組合員が働く協同組合で課題解決を ワーカーズコープ連合会の古村伸宏理事長が講演 JA全中のアカデミー②2024年12月5日
JA全中教育部主催の第4回オンラインJAアカデミーが11月22日に東京都内で開かれ、ワーカーズコープ連合会の古村伸宏理事長が「組合員が働く協同組合」をテーマに講演した。アカデミーはJA内外の優れた経営者らの講演・報告を柱に、JA・中央会・連合会の役員や職員がJAの将来ビジョンを考える機会としている。今回は会場参加20人、オンラインで40人が参加した。
組合員が働く協同組合で課題解決を ワーカーズコープ連合会の古村伸宏理事長が講演 JA全中のアカデミー①
アカデミーには約60人が参加
具体的な取り組みとして、広島市の協同労働モデル事業を例示した。広島市では10年以上前から「ワークショップなどを立ち上げ、スタートアップの資金も助成」してきた。担い手にはJA組合員の有志で作る「アグリアシストとも」も参加し「自営の仲間が農家の困りごとを積極的に解決」している。
京都府京丹後市は「協同労働促進事業として支え合い活動のソーシャルビジネス化の推進」を4年前に開始。「地域創生を住民が主体となって実現することを一番大事なエンジンとし、ビジネスにもしていく」ことを目指している。
今後の重要課題では、閣議決定された「高齢社会対策大綱」を挙げ「高齢期のニーズに応じた多様な就業などの機会の提供」を重視する。
移住者や地域おこし隊が活躍
協同労働による多種・多彩な実践事例も類型化して紹介した。一つ目は「(福祉や介護など)ケア領域。二つ目が「放置された山林や田畑、空き家を積極的に地域資源として活用する仕事」。三つ目に「形骸化された自治会の仕事を切り出し、自治会や地域の人と仕事をつなぐ」。四つ目が「本業を持ちながら労働者協同組合を作り、副業から始める人が多い」と見ている。最後に「移住者や地域おこし隊」による事業化だ。
古村理事長は「一人一人がバラバラな存在ではなく、一つのチームになる。何かをしてもらう組合員ではなくて、組合員同士がつながり、自分たちが何かをする。それを協同組合が組織的にバックアップするきっかけ作り」が最も重要な点だと指摘し、JAでも積極的な取り組みを呼び掛けた。
協同組合年契機に新たな地域課題解決を
JCA阿高あや基礎研究部主任研究員がコメント
阿高あや日本協同組合連携機構基礎研究部主任研究員
古村理事長の講演を受けて、日本協同組合連携機構(JCA)の阿高あや基礎研究部主任研究員が協同労働とJAの連携を深める立場からコメントを述べた。

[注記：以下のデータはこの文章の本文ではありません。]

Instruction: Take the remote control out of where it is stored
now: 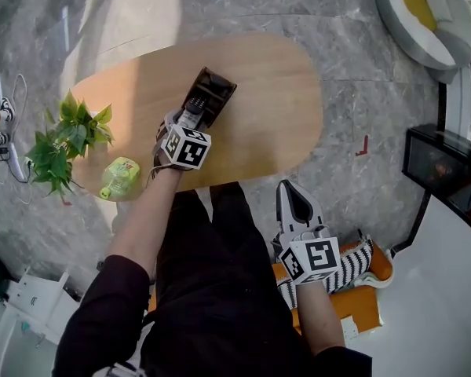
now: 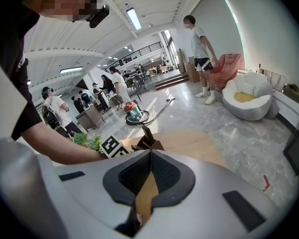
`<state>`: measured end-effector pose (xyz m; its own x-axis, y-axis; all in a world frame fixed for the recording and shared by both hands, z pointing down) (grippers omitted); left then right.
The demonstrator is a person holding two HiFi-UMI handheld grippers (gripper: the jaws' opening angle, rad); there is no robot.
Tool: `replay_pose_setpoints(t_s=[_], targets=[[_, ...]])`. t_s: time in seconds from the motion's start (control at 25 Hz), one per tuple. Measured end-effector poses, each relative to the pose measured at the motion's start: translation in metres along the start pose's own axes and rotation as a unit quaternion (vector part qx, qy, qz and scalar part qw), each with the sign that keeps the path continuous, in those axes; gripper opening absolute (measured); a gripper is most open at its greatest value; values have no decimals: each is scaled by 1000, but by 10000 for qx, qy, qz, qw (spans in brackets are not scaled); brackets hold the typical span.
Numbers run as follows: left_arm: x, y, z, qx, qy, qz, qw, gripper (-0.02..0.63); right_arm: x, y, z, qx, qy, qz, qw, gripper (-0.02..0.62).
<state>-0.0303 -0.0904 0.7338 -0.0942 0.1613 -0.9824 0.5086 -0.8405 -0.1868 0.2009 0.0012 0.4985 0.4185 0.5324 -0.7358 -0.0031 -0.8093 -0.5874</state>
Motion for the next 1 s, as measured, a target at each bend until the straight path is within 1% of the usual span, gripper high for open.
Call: replay_pose_setpoints(t_s=[0.16,0.36,0.44,0.52,0.64,0.76,0.88,1.0], targets=[[20,-6,3,127,29,-246,9996,262,-4,-1,14,213,131,77,9997,8],[63,-31,2,514,-43,-744,9959,262,-18,9,43,646,495,109,9966,8],[80,-44,4,662,36,-920,9936,262,-26,15,55,806,668,113,9944,8],[92,-59,10,862,160,-1010,9910,262,-34,19,66,927,822,128,9922,8],[96,-87,25,1252,396,-988,9864,262,-44,20,81,1058,1045,150,9888,8],[93,-113,41,1585,553,-859,9821,262,-59,16,93,1170,1230,205,9853,8],[86,-125,50,1655,593,-713,9818,262,-79,4,96,1264,1308,364,9826,8],[73,-127,58,1756,632,-645,9803,262,-94,-4,98,1298,1369,525,9807,8]])
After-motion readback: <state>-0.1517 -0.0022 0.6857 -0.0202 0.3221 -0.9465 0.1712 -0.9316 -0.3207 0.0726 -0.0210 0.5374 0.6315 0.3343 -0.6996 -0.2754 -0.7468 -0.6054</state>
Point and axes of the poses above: the fingertips, and each gripper's own axes: x backward along the fingers, z to its left, y out of its top, the point moved 4 cm from there along x, backward along the fingers, and after that the axes turned 7 degrees about z, right-handed, at the moved point
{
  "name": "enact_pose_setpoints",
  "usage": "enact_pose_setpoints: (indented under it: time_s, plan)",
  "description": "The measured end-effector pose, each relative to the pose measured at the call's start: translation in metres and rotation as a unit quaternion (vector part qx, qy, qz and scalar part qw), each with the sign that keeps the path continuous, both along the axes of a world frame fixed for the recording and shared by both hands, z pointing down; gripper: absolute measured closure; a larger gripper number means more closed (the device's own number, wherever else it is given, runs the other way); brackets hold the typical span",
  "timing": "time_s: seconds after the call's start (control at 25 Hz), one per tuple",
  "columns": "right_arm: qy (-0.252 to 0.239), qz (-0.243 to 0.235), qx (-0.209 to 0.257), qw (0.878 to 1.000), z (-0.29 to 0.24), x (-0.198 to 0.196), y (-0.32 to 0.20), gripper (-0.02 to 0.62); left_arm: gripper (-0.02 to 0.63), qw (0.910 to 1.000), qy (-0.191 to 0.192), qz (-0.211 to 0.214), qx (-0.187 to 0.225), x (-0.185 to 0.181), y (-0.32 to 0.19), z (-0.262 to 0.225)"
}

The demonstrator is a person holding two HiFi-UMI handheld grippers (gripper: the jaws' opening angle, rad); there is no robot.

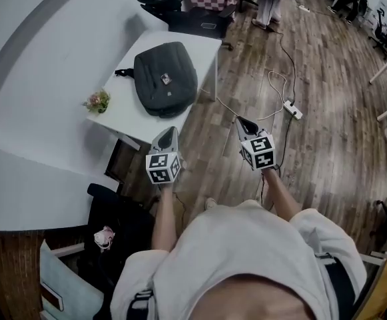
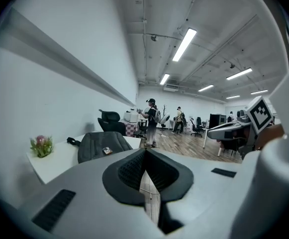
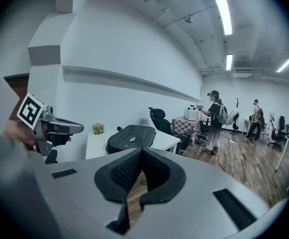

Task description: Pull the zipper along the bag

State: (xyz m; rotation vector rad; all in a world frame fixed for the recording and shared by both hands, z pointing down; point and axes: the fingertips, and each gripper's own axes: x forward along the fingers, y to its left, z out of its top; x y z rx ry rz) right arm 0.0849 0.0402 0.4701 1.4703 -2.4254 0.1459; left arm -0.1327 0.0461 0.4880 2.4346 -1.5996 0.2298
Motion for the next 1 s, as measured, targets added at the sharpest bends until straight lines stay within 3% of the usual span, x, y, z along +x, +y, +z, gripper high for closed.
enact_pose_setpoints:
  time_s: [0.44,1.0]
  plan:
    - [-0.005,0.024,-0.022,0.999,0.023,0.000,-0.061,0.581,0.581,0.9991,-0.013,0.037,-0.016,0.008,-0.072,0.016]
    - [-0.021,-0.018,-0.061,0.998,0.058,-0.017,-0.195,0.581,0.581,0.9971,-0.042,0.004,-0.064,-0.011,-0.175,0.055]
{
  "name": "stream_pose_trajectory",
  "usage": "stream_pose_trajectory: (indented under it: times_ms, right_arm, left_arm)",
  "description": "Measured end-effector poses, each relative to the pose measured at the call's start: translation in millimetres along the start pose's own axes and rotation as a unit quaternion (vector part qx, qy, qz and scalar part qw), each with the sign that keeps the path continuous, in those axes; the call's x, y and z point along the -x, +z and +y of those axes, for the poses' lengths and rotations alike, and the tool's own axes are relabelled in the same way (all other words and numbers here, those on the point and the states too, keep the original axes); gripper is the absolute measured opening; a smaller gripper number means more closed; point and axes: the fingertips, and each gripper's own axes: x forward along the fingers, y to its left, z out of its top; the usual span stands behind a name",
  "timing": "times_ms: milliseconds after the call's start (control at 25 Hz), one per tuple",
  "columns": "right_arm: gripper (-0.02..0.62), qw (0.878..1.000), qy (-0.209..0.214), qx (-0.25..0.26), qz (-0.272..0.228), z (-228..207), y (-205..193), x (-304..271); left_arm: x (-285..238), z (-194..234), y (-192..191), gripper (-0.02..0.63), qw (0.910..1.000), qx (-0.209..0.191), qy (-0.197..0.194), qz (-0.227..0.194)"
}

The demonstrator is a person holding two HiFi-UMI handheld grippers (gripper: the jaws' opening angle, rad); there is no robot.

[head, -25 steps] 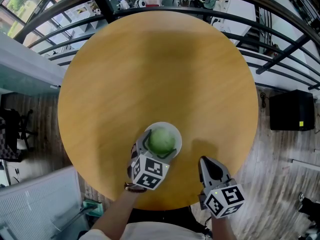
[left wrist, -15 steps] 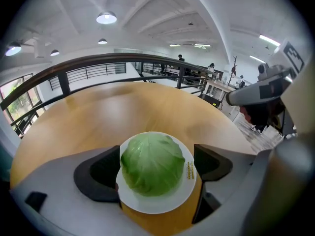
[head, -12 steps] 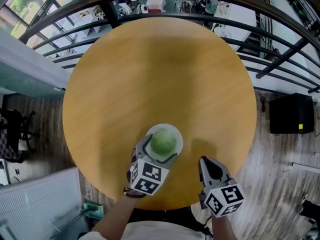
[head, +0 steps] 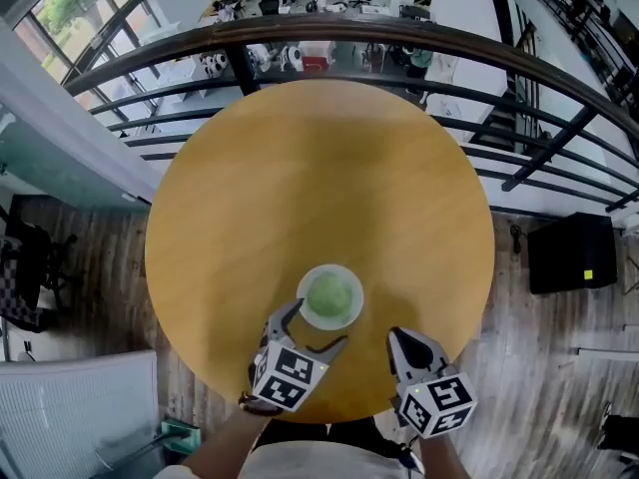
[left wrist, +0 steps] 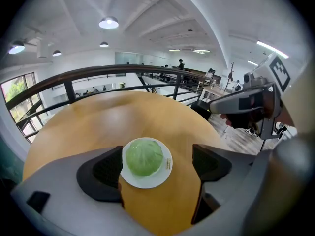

最初に、古村理事長が第43回農協人文化賞特別賞を受賞し「自ら働く協同組合にJA側が立ち返る必要があるという(受賞)コメントにエンパワーされた」と紹介。講演について「経営に置き換えられた意見反映など強いこだわりを持ってスタートし、その後もマインドを忘れないことが非常に重要」とした。
JA全国大会決議との関係では「組合活動や助け合いの精神が労働者協同組合の共益と公益を結び付ける理念と強く一致している」とする一方、「労働者協同組合には福祉やSDGs(持続可能な開発目標)で弱者救済や脱貧困などをお願いしがち」と指摘した。
そのうえで、農業系の大学や学部に入学する学生が「農の包摂力や福祉力にも興味を持つ人が増えているのでは」と予想し、労働者協同組合が「若者の気運に受け皿として非常にマッチしている」のではないかとした。
また、阿高氏が在住する地元の福島市で、支店統廃合で使われていない事務所を学童保育で活用し、自治体も加わって「仕事おこしによる遊休施設の活用で連絡を取り合える関係に発展している」事例などを紹介。地域課題の農業経営支援や地域コミュニティーの再生に向けた期待を述べた。
最後に、前回のIYC(国際協同組合年)について触れた。福島での事例も、ワーカーズコープが2012IYC福島県実行委員会に入ったことが10数年後に「学童や保育園がJAと連携する契機となった」ことを紹介。最後に「JAの総合事業でやれることはたくさんあるが、連携が下手な局面をよく見る。労働者協同組合には地域密着型の取り組みや実働のノウハウ、インキュベートだけでなく、伴走支援も担っていただける機能が備わっている。IYCを契機に地域課題の新たな解決の道を切り開いてほしい」と結んだ。